*** DATA UNDER STUDY Section Begins ***

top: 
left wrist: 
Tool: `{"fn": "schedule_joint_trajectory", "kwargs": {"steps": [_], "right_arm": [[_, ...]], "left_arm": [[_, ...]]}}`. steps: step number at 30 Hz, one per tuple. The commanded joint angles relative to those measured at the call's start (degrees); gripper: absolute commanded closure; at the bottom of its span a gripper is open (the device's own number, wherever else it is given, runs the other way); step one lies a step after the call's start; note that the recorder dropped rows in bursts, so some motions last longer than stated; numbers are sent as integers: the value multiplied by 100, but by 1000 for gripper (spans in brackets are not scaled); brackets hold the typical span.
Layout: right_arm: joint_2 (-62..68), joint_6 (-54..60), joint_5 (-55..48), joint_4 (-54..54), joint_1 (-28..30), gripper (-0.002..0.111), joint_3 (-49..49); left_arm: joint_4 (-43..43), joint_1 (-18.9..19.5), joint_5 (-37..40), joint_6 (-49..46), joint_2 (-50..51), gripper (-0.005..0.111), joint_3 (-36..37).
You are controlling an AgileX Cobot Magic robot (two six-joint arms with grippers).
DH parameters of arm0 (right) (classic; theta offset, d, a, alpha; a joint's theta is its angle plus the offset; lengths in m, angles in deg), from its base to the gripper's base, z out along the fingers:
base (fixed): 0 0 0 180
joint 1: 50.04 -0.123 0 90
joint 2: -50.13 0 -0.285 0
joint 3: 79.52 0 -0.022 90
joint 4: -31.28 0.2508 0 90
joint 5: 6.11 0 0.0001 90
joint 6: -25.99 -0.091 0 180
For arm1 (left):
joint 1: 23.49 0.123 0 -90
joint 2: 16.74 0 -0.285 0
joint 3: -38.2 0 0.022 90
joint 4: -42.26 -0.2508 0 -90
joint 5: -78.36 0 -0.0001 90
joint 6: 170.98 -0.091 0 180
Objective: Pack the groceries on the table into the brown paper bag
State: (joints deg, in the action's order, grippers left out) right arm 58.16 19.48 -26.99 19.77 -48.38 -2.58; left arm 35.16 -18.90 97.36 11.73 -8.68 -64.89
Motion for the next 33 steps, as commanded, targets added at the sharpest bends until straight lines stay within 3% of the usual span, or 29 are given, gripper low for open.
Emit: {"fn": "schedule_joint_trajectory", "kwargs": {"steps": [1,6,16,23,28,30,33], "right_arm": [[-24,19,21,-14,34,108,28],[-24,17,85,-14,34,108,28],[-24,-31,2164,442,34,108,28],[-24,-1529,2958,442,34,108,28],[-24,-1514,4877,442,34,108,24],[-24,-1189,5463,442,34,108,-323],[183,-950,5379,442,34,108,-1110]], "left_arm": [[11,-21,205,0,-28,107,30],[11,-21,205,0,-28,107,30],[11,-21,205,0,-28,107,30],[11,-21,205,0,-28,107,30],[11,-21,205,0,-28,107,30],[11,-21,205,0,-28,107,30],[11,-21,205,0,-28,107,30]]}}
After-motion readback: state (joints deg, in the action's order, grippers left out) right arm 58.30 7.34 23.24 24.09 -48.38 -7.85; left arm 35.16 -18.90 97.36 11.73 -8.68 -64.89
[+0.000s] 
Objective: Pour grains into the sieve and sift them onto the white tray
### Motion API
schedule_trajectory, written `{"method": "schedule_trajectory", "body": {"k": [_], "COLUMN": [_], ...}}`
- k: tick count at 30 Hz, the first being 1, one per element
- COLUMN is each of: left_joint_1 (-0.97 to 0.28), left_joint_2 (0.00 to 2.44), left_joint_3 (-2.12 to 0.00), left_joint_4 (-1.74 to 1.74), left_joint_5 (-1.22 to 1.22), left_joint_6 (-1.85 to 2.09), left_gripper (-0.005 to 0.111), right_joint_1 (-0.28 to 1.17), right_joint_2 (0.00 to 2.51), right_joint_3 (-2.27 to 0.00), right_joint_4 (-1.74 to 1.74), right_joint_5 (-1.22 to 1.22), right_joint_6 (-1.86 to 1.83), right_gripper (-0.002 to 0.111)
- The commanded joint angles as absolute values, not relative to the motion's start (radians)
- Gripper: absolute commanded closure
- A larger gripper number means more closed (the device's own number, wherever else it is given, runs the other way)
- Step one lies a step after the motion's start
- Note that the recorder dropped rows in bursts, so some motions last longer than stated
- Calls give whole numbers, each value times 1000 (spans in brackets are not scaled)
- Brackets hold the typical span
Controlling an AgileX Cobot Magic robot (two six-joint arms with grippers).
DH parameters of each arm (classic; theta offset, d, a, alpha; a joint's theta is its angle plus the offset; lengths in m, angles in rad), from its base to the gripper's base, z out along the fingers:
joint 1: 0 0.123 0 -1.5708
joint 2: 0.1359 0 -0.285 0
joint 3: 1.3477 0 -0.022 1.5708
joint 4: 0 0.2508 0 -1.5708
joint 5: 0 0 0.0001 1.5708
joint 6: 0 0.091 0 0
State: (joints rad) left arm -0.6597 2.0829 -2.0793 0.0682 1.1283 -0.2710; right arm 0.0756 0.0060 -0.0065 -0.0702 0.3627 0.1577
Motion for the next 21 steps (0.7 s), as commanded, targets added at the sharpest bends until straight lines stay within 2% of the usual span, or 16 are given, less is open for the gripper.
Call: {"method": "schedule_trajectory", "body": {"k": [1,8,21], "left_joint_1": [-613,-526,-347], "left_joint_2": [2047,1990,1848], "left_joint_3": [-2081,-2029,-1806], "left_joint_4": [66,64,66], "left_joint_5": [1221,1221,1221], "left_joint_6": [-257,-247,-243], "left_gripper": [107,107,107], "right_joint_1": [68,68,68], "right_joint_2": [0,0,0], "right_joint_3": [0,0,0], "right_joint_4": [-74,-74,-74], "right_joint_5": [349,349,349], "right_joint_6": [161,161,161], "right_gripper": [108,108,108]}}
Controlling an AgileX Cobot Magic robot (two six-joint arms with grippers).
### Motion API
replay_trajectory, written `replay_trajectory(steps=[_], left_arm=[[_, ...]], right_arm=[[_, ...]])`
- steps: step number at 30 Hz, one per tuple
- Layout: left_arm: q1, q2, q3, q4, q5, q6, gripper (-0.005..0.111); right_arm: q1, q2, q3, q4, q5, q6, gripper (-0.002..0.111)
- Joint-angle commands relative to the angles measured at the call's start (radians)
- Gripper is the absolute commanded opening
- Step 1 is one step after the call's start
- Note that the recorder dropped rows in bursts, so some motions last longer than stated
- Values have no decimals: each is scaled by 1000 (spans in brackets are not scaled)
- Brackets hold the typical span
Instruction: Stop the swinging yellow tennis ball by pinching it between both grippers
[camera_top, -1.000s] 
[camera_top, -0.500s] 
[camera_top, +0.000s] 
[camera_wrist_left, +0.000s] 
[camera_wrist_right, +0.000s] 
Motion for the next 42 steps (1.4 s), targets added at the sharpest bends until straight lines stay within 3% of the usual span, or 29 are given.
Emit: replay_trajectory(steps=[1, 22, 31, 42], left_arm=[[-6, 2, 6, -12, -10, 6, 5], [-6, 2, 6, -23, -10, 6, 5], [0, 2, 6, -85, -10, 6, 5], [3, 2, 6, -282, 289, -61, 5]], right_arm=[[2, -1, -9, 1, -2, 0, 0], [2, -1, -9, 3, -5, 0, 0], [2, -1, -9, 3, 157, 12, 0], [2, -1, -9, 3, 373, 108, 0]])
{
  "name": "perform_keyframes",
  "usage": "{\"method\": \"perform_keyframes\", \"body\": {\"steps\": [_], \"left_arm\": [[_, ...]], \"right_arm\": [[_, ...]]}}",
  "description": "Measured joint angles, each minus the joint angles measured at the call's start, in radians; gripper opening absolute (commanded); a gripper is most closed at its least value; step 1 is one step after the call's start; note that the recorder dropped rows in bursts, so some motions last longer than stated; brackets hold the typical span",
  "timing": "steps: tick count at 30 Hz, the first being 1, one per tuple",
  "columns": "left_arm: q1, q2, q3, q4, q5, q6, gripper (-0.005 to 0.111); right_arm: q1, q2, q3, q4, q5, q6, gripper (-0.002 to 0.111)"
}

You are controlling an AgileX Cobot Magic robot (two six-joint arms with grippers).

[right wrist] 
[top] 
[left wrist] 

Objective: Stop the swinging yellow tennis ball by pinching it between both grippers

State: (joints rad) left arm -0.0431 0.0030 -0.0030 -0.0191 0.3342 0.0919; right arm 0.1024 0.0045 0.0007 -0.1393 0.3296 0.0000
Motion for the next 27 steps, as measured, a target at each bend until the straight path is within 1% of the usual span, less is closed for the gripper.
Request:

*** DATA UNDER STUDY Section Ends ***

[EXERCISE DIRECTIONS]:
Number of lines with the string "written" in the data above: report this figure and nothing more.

[RESPONSE BELOW]:
2